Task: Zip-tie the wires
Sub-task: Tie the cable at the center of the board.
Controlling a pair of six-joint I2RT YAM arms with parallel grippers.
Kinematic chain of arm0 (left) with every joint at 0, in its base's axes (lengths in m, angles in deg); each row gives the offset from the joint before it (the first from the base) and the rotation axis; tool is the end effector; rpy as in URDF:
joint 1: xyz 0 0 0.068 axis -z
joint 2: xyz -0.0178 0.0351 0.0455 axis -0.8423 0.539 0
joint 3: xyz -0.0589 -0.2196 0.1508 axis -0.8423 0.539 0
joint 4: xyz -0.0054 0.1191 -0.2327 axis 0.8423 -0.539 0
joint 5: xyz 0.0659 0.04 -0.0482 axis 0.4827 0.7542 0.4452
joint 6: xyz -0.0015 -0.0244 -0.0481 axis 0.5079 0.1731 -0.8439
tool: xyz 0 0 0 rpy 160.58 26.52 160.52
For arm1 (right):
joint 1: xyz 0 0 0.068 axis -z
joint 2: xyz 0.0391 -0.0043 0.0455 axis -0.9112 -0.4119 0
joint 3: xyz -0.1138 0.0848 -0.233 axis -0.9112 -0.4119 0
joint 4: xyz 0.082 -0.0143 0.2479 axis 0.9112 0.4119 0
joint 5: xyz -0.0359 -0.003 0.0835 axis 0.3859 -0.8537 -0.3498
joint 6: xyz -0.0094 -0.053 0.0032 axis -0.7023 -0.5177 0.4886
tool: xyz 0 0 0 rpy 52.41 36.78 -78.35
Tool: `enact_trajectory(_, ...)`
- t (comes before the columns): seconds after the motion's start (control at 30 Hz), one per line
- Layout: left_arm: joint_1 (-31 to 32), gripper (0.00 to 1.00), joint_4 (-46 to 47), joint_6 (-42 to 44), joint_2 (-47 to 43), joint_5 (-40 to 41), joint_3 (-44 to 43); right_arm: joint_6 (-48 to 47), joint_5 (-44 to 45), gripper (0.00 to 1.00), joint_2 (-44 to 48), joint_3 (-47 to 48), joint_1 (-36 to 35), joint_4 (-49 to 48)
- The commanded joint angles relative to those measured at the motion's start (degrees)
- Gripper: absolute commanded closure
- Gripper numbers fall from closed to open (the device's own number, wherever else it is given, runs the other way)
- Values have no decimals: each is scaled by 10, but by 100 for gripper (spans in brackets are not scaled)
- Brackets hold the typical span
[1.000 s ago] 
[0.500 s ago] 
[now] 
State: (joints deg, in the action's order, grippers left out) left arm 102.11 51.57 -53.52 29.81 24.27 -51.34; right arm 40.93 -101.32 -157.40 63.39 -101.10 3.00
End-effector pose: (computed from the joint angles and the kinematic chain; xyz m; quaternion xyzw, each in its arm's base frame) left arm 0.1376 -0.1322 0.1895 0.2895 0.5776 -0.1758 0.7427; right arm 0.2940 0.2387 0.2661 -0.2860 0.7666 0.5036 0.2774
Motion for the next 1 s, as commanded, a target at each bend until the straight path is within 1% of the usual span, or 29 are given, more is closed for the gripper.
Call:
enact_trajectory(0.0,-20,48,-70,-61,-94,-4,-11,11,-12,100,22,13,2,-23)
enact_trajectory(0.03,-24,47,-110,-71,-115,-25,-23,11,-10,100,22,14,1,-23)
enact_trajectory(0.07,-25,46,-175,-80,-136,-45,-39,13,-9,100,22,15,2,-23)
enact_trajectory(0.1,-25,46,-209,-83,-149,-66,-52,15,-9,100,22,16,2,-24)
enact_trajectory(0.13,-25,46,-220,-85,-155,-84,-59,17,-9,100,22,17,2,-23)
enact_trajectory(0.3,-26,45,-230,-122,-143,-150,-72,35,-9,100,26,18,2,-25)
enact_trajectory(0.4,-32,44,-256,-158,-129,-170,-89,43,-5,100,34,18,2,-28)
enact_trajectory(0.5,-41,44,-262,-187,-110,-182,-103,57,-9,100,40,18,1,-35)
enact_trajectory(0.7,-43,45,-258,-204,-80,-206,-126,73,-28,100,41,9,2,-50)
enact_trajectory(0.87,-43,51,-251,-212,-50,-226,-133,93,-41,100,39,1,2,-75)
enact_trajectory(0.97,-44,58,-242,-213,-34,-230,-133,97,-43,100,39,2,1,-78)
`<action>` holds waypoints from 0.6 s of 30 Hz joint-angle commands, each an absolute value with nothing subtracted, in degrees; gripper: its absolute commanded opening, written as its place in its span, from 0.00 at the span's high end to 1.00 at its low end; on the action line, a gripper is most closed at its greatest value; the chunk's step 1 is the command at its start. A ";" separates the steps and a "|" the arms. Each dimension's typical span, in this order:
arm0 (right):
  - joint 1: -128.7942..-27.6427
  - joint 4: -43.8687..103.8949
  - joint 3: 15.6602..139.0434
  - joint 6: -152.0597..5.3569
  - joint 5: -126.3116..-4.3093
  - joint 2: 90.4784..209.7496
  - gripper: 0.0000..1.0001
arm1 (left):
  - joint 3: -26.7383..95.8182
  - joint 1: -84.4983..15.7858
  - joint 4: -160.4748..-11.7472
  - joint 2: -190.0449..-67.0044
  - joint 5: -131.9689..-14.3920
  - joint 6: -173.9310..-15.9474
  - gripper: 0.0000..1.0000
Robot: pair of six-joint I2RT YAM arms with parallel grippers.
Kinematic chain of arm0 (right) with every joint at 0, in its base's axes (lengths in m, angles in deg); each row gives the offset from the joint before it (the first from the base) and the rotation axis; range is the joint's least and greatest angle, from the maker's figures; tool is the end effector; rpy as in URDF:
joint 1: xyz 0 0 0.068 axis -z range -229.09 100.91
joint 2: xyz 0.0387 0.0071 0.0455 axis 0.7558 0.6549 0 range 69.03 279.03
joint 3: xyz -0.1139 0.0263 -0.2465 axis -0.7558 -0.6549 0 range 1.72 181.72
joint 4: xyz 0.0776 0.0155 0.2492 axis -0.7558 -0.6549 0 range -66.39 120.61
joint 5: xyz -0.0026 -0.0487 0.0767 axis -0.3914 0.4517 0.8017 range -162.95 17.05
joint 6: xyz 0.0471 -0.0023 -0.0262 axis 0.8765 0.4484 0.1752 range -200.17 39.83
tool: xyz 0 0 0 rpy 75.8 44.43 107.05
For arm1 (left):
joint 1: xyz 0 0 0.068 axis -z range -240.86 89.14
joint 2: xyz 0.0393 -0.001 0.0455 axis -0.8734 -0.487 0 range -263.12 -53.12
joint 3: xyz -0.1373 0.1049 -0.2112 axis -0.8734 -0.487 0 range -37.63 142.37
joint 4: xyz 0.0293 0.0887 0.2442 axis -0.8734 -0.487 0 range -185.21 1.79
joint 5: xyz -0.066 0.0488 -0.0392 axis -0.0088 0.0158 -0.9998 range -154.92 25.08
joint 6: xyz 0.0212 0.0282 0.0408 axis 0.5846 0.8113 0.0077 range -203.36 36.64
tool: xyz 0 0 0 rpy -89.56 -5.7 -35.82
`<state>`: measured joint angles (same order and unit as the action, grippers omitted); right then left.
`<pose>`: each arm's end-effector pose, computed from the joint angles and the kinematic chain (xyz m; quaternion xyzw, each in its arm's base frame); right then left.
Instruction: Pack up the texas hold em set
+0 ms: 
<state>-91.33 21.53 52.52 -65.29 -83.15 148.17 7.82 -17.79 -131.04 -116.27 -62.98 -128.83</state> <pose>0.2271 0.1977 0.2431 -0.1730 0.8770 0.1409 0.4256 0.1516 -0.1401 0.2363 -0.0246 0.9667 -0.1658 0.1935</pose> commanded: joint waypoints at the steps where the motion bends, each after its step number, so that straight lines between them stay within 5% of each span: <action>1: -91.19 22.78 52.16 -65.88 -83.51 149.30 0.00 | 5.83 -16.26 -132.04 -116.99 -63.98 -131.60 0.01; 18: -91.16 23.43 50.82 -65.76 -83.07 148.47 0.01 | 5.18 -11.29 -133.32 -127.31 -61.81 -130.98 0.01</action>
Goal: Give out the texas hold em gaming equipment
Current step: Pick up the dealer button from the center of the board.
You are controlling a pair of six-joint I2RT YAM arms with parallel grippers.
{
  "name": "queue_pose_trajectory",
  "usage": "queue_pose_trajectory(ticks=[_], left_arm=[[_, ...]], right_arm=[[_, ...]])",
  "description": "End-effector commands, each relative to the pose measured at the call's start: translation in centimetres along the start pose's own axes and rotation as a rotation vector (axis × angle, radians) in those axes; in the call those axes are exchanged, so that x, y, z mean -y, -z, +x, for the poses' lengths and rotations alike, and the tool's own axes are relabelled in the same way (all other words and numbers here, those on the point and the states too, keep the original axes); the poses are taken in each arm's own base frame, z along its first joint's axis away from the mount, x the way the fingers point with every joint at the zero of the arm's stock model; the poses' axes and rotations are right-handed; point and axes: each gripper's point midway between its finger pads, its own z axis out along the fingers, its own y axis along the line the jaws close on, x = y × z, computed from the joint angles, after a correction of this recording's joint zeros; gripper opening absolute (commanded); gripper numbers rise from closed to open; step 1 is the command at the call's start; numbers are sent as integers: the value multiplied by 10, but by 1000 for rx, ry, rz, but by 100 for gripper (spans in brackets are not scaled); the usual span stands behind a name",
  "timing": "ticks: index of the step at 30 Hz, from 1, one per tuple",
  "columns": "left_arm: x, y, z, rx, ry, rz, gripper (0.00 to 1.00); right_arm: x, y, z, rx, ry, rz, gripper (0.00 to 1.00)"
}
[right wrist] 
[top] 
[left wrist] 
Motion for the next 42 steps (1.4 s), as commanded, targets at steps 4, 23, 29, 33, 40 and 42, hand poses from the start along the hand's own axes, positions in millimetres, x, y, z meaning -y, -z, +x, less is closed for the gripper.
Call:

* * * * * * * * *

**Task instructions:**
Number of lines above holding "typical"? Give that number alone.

**Solution:**
2